Poverty is rather high in contemporary Russia: every eighth Russian was poor according to the official statistics in 2018. Fighting poverty is among the top strategic development goals
for the period till 2024. The paper studies gender disparities in poverty among Russian adults. Better understanding of gender structure of poverty in Russia would facilitate poverty reduction via better targeting and better tailoring of policy instruments. We utilize micro data of the Survey of income and social program participation by Rosstat as of 2017 for our statistical analysis. Two alternative poverty concepts are used: absolute income poverty (the official methodology of poverty measurement in Russia) and poverty risk and social exclusion index (the key component of poverty monitoring indicator in the EU). The latter index is a composition of relative poverty and deprivation poverty measures.
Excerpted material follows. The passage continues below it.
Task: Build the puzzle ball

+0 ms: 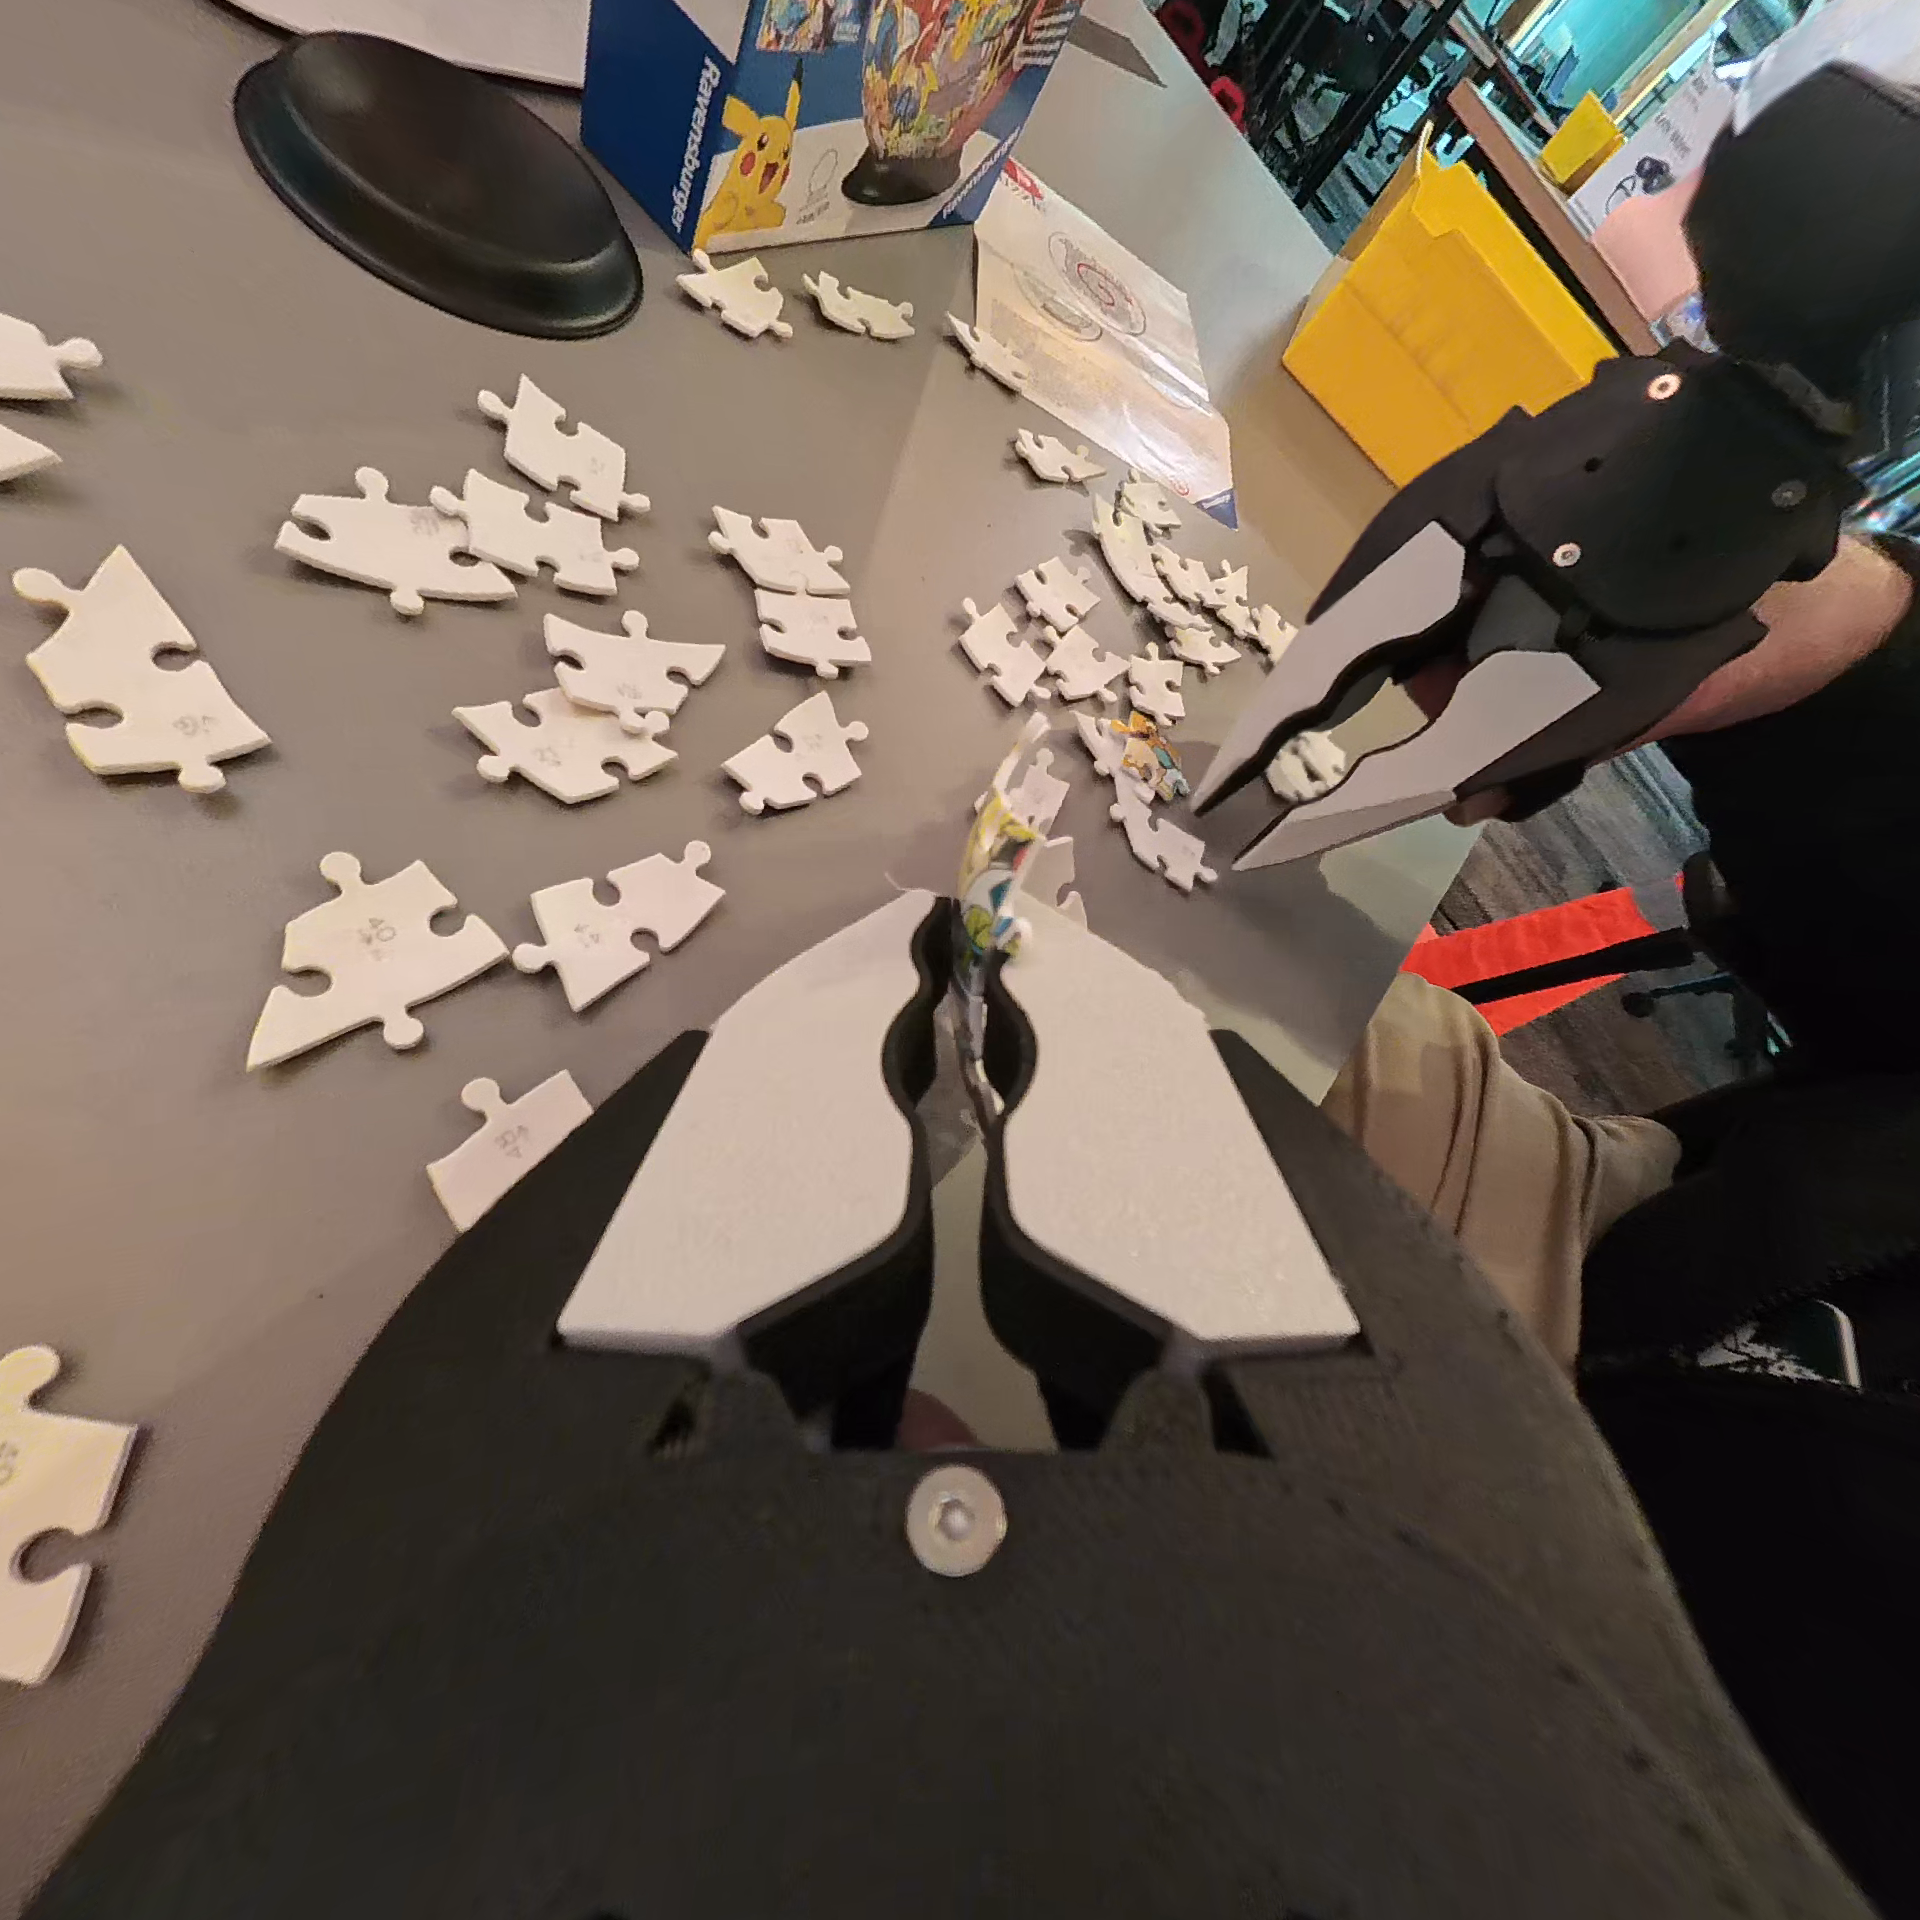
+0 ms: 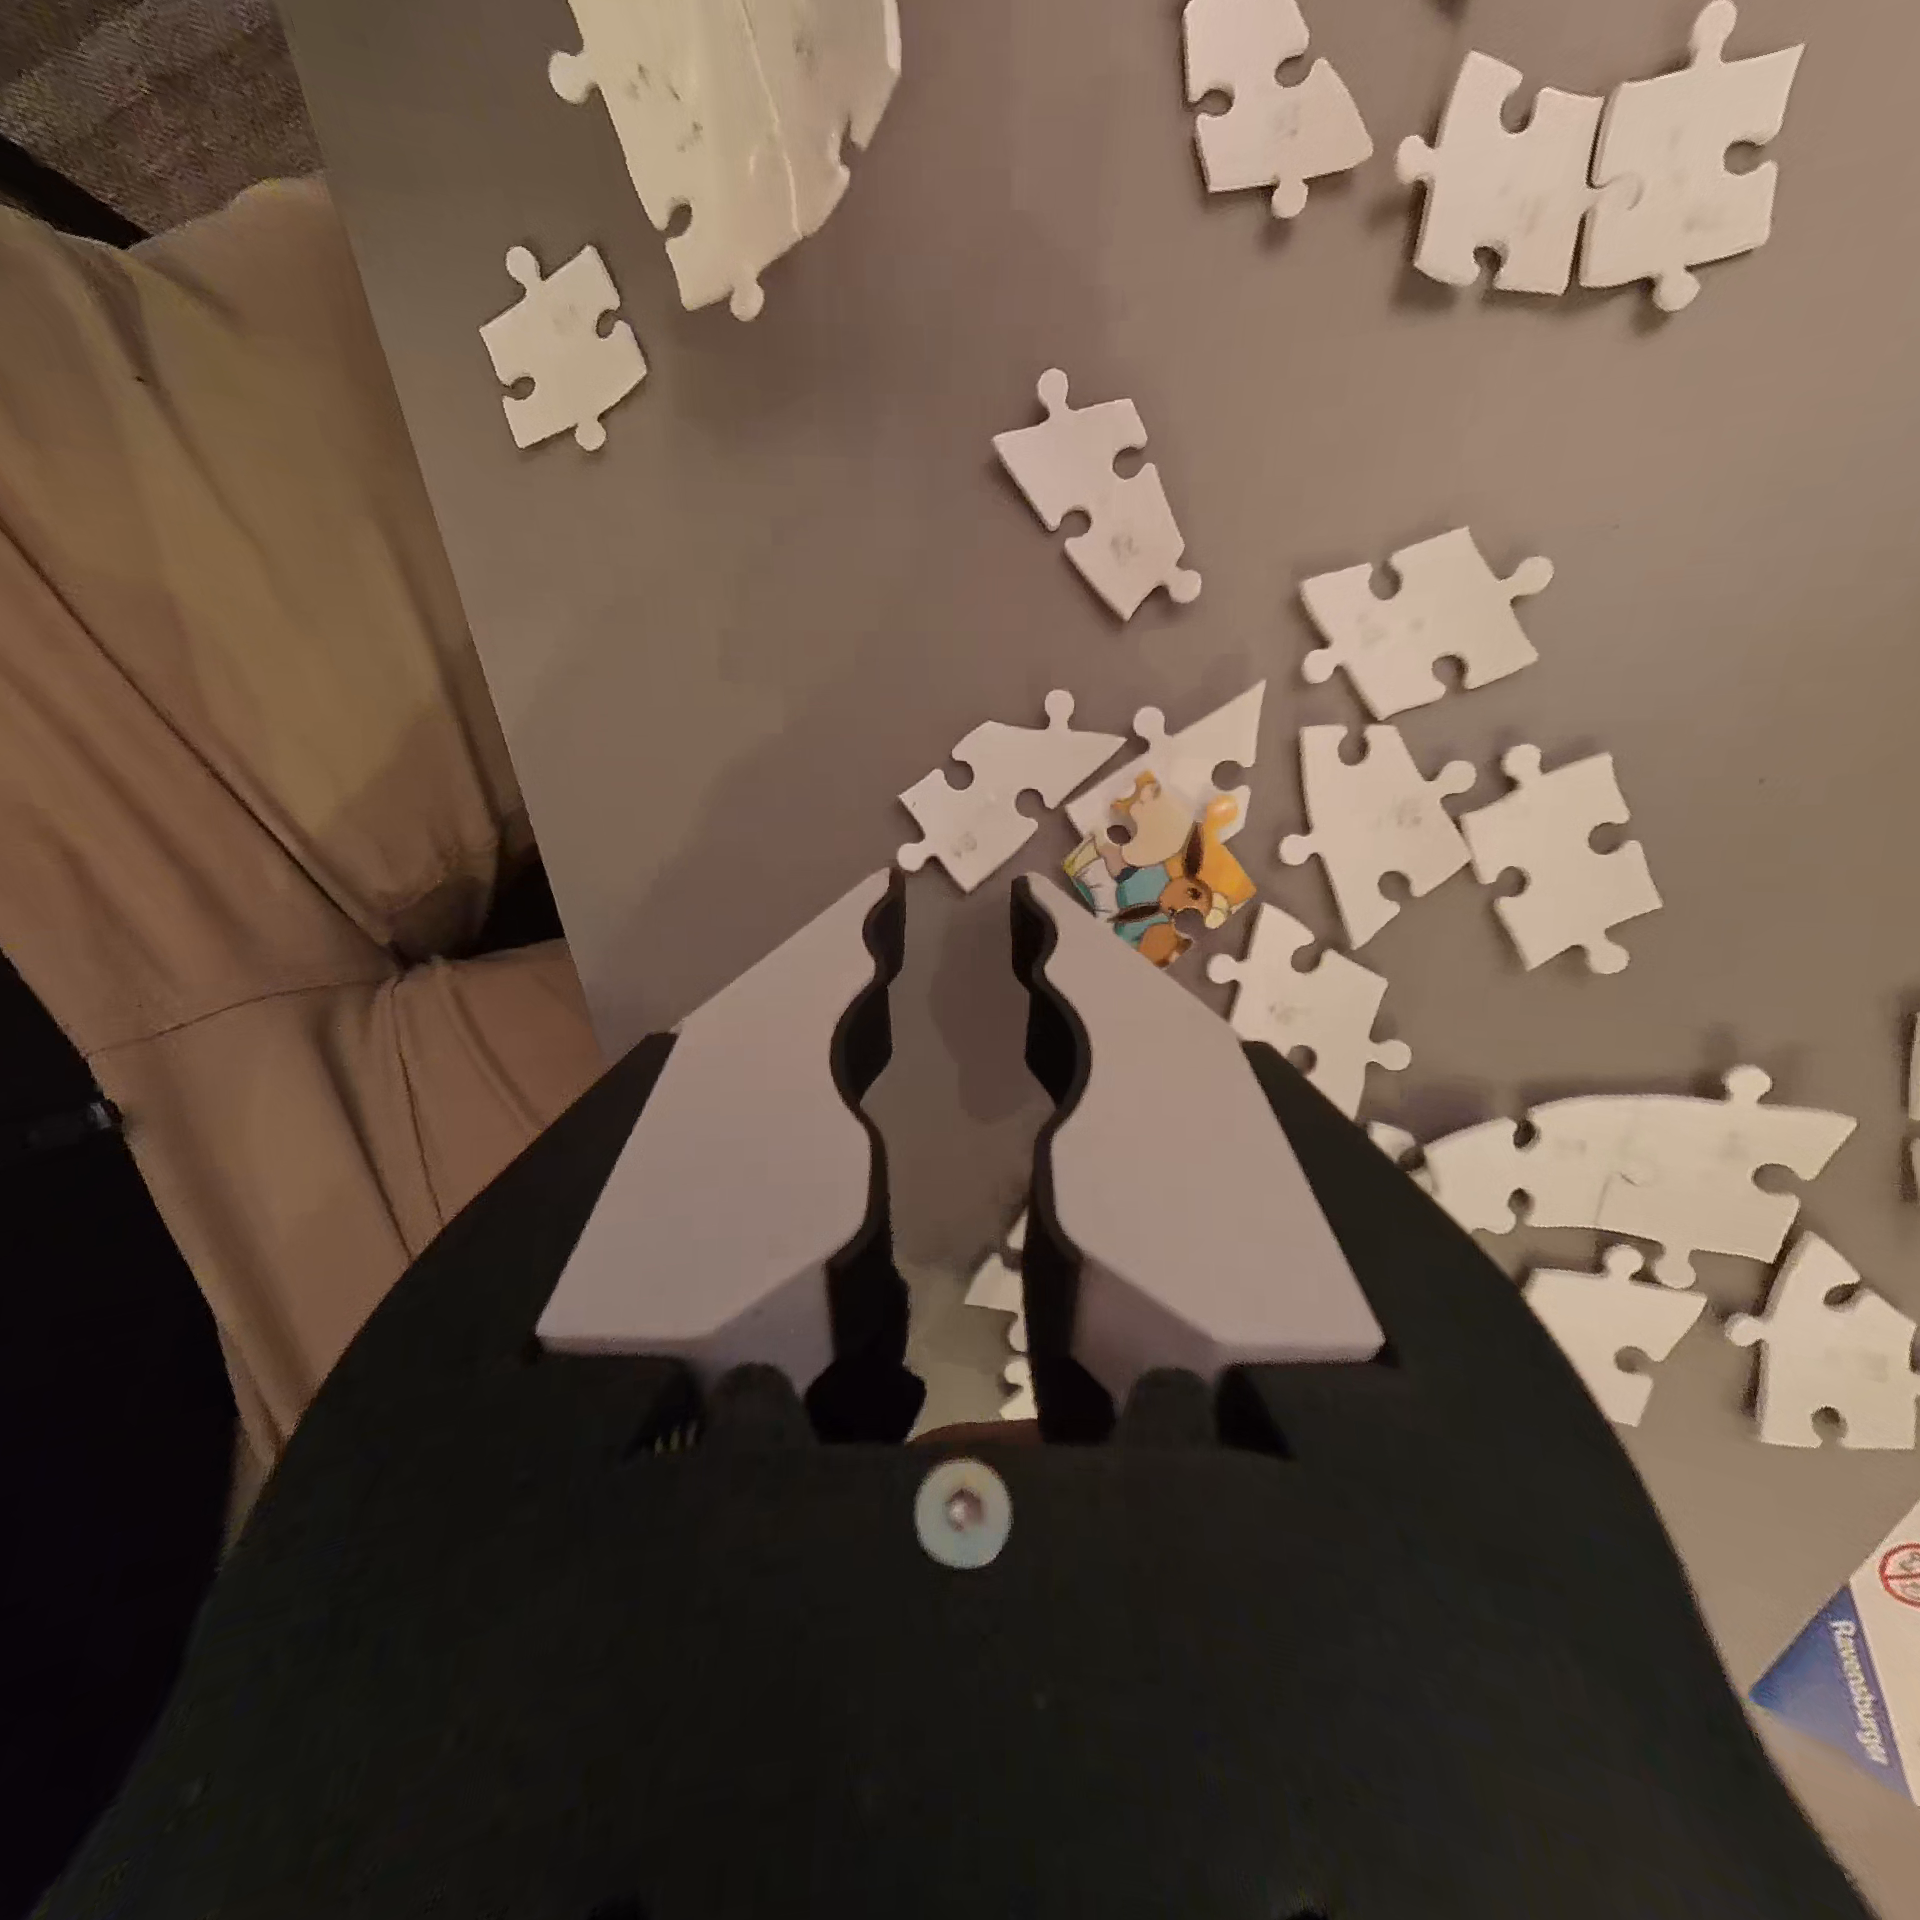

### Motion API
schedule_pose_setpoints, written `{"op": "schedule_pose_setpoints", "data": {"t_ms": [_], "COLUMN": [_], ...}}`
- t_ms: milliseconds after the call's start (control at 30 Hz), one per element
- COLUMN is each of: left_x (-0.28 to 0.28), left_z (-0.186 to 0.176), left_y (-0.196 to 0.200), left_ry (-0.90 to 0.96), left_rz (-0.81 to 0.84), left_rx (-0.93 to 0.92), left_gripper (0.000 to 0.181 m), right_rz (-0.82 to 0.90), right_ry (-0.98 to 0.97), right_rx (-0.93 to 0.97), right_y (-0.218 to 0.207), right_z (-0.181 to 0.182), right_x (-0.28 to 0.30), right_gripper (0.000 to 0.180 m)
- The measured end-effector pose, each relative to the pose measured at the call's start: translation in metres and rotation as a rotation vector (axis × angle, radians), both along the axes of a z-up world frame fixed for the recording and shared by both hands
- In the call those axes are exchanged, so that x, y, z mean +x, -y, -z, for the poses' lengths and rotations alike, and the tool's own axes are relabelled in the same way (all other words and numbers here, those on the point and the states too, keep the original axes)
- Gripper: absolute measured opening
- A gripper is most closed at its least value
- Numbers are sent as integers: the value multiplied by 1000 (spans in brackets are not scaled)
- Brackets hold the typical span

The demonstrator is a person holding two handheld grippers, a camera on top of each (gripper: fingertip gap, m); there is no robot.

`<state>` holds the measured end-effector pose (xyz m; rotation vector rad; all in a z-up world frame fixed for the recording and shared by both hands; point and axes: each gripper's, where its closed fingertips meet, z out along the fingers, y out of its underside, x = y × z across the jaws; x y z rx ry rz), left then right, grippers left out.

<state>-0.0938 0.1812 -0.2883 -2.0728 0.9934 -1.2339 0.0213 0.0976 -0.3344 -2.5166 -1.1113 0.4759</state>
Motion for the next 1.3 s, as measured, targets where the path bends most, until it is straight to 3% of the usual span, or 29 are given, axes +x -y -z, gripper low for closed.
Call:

Our results indicate that, on average, there is no gender poverty gap in Russia when absolute poverty concept is used: poverty rates among males and females are the same on average. Hence, we find no statistical support to the widely used by the media thesis of poverty feminization in Russia. Absolute poverty rate, however, is found to vary significantly across different gender-age groups: absolute income poverty among females is higher than among males in young and senior ages, while males are poorer in mid-age groups. When multiple criteria definition of poverty and social exclusion (AROPE) is applied, we find clear signs of feminization of poverty in Russia. Multidimensional poverty is much higher among females, and this is observed in all age groups. The highest gender poverty gap is observed in senior ages. The age-gender poverty structure changes dramatically when we move from absolute poverty concept to the multidimensional one: we observe higher share of females in poverty, and higher share of senior people in poverty. The key determinants of higher multidimensional poverty of females is their relatively (to males) lower wages, and relatively lower pensions.